Although above having made to retouch in detail to the present invention with general explanation, embodiment and experiment State, but on the basis of the present invention, it can be made some modifications or improvements, this is apparent to those skilled in the art 's.Therefore, these modifications or improvements without departing from theon the basis of the spirit of the present invention, are belonged to claimed Scope.

Claims (4)

1. a kind of method for predicting RFCC settler coking amount, it is characterised in that the described method comprises the following steps：

(1) basic data related to the condensation rate, capture rate, coking yield of settler, and condensation rate, capture rate and life are obtained The actual value of burnt rate, is pre-processed, then be normalized to above-mentioned each group of data；

The basic data related to condensation rate includes parameter in detail below：Slurry oil initial boiling point, slurry oil 575 DEG C of quantity of distillate, oil Starch 10% recovered (distilled) temperature, the recovered (distilled) temperature of slurry oil 50%, the recovered (distilled) temperature of slurry oil 90%, slurry oil in settler outlet temperature and settler Partial pressure；

The basic data related to capture rate includes parameter in detail below：Oil gas linear speed, settler outlet in settler Temperature, settler internal pressure, slurry oil density and slurry oil carbon residue；

The basic data related to coking yield includes parameter in detail below：Slurry oil carbon residue, slurry oil density, slurry oil mean molecule Amount, slurry oil saturated hydrocarbon content, slurry oil aromatic hydrocarbon content, slurry oil H content, slurry oil C content, slurry oil asphaltene colloid content and sedimentation Device outlet temperature；

(2) model training is carried out using neutral net, input is used as using the basic data after normalized obtained by step (1) Value, using actual value as desired output, obtains the model of Predicted settlement device condensation rate, capture rate and coking yield respectively；

(3) basic data related to the condensation rate, capture rate, coking yield of settler to collection in worksite is pre-processed, point The predicted value of settler condensation rate, capture rate and coking yield Dai Ru not be obtained, collection in worksite sinks in the model that obtains of step (2) Slurry oil mass flow in device drops, and calculating obtains settler coking amount predicted value；The settler coking amount predicted value is by following public affairs Formula is calculated and obtained：Slurry oil mass flow × condensation rate predicted value × capture rate predicted value × life in settler coking amount=settler Burnt rate predicted value.

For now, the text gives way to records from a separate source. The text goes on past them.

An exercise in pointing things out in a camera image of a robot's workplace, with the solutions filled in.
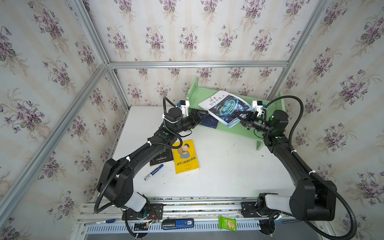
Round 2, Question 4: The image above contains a blue white marker pen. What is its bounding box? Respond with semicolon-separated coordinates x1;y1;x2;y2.
144;164;164;181

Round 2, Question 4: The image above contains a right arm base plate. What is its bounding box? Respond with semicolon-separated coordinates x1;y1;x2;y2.
241;200;282;218

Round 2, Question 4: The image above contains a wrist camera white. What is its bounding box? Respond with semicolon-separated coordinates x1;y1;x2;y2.
176;100;190;117
252;101;267;119

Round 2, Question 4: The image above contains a black book with antlers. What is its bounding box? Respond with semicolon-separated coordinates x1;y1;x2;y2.
150;149;174;166

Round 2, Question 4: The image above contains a blue black device on rail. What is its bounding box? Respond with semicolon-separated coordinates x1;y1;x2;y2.
161;219;195;231

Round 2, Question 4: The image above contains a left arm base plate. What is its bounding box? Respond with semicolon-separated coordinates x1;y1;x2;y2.
122;204;164;221

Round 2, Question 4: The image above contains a navy book yellow label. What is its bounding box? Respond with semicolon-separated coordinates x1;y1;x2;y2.
199;113;219;129

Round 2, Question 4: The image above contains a green two-tier shelf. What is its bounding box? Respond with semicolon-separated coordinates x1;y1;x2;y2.
184;76;286;151

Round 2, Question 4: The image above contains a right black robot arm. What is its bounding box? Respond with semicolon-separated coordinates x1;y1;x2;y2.
235;110;358;240

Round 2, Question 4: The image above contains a green snack packet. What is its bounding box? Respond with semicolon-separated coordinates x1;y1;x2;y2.
219;216;237;232

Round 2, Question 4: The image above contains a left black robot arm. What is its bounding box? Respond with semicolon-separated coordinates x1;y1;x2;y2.
94;101;206;214

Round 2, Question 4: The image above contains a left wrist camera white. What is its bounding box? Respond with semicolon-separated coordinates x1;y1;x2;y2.
176;100;190;117

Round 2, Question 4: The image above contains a white blue magazine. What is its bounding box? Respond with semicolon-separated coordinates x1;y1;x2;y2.
198;91;254;128

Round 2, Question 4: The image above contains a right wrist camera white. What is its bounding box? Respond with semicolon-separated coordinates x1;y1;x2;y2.
252;101;267;119

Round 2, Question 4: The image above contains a yellow cartoon book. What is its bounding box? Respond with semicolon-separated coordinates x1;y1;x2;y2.
172;140;200;174

2. according to the method described in claim 1, it is characterised in that step (1) or (3) described pretreatment are specially：Take each Parameters are carried out the rejecting of exceptional value by the data in the common period of parameter, and the exceptional value includes zero, negative value, sky Data and and the difference of average value be more than the data of 3 times of standard deviations.

3. according to the method described in claim 1, it is characterised in that step (1) described normalized is：Sample sequence is determined For { X (n) }, data are normalized according to minimax method, the minimax method formula is X_k=(X_i-X_min)/ (X_max-X_min), wherein, X_kFor normalized value, X_iThe data value obtained for step (1), X_maxAnd X_minIt is the maximum of { X (n) } respectively Value and minimum value.

4. the method according to claims 1 to 3 any one, it is characterised in that step (2) described neutral net is selected from BP Neutral net, GRNN neutral nets, RBF neural, PSO Optimized BP Neural Networks or GA Optimized BP Neural Networks.